Mathematical modeling and simulation of coupled aqueous humor flow and temperature distribution in a realistic 3D human eye geometry

TL;DR

This paper develops a detailed 3D computational model to simulate aqueous humor flow and heat transfer in the human eye, providing insights into ocular physiology and potential clinical applications.

Contribution

The study introduces a comprehensive 3D simulation of eye fluid dynamics and temperature distribution, incorporating postural effects and shear stress analysis for the first time.

Findings

Model accurately predicts fluid velocity, pressure, and temperature distributions.

Postural changes significantly affect fluid flow and shear stress.

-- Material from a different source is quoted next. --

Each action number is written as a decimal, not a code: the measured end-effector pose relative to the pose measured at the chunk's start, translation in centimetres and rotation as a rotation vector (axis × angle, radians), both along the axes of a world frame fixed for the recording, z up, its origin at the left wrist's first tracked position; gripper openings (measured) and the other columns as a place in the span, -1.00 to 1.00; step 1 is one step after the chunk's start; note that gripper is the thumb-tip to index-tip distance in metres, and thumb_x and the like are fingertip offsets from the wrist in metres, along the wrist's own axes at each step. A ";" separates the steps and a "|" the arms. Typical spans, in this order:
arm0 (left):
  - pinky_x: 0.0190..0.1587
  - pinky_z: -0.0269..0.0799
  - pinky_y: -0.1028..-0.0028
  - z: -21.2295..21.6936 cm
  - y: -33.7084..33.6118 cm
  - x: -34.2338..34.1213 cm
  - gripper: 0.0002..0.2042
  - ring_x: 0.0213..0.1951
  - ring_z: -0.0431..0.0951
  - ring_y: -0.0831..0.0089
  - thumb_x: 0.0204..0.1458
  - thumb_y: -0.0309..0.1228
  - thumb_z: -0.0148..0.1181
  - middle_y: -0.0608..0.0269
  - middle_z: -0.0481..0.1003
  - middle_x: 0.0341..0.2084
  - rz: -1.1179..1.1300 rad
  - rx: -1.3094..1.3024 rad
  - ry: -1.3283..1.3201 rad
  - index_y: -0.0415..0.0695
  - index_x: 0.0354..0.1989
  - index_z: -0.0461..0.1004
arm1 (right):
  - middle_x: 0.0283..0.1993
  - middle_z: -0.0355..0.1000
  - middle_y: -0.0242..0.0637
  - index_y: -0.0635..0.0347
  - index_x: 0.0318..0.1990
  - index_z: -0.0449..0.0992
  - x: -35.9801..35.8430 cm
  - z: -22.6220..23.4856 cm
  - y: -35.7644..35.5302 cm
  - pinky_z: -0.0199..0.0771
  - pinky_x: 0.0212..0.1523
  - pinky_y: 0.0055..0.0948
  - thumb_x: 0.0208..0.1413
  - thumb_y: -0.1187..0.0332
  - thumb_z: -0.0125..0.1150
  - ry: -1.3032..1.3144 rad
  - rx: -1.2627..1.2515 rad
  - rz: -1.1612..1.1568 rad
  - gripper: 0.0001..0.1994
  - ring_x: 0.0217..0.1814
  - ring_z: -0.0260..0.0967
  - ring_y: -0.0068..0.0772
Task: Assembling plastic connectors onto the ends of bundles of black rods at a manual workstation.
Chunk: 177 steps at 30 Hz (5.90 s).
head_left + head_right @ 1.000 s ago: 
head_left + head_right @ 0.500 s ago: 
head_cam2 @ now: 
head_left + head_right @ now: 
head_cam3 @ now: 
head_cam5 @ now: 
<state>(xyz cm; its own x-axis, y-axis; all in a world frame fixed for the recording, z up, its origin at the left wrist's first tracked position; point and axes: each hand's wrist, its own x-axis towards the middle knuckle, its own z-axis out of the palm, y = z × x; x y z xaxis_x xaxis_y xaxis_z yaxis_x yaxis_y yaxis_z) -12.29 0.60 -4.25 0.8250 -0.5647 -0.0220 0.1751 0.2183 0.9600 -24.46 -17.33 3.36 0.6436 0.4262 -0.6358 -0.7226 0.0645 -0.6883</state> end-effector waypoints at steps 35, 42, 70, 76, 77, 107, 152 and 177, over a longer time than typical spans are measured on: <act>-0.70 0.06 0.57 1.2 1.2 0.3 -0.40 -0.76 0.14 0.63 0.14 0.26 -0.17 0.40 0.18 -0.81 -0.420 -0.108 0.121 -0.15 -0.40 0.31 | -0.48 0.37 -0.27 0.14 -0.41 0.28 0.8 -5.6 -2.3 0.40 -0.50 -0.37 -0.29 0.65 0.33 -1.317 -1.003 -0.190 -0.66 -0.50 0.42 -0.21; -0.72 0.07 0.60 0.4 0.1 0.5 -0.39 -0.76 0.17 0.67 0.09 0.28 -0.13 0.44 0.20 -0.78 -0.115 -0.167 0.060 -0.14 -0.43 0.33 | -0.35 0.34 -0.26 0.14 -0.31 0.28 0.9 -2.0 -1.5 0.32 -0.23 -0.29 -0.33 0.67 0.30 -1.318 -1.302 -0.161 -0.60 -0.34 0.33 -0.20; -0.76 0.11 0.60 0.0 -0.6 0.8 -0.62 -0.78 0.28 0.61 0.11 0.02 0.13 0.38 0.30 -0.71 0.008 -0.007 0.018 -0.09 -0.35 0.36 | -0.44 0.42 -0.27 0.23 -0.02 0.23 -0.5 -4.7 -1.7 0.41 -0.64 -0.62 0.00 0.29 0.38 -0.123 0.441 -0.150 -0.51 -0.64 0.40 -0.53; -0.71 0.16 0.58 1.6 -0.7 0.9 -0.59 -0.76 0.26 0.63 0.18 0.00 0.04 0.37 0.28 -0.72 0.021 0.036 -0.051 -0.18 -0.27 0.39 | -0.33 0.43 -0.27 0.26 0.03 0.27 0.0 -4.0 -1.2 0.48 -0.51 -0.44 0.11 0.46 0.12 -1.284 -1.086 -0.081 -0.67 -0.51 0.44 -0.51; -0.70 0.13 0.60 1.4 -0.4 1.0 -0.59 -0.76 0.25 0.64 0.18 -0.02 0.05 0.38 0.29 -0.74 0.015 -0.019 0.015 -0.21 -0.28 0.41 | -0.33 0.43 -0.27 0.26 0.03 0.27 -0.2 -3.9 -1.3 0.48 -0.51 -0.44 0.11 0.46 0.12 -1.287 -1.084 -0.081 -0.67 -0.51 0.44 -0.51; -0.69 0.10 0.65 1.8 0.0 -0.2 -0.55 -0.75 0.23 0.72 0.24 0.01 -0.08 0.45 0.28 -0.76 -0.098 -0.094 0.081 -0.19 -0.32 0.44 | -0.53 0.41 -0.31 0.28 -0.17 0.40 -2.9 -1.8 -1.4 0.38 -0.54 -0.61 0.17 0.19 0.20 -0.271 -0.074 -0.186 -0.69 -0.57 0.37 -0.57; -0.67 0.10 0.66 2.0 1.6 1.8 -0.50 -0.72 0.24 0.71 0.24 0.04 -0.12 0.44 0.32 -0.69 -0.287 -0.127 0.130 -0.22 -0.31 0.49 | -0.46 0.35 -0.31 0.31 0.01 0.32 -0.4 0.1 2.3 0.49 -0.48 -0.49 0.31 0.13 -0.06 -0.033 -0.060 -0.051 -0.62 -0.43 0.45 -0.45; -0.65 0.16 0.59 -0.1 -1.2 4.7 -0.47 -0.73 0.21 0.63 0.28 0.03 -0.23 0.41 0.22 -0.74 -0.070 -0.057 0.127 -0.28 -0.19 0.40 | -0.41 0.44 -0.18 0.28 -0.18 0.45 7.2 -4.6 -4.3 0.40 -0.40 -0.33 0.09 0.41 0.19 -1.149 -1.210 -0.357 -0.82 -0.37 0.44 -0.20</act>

Results align well with existing numerical studies.

Abstract

We present a comprehensive computational model to simulate the coupled dynamics of aqueous humor flow and heat transfer in the human eye. To manage the complexity of the model, we make significant efforts in meshing and efficient solution of the discrete problem using high-performance resources. The model accurately describes the dynamics of the aqueous humor in the anterior and posterior chambers and accounts for convective effects due to temperature variations. Results for fluid velocity, pressure, and temperature distribution are in good agreement with existing numerical results in the literature. Furthermore, the effects of postural changes and wall shear stress behavior are analyzed, providing new insights into the mechanical forces acting on ocular tissues. Overall, the present contribution provides a detailed three-dimensional simulation that enhances the understanding of ocular physiology and may contribute to further progress in clinical research and treatment optimization in ophthalmology.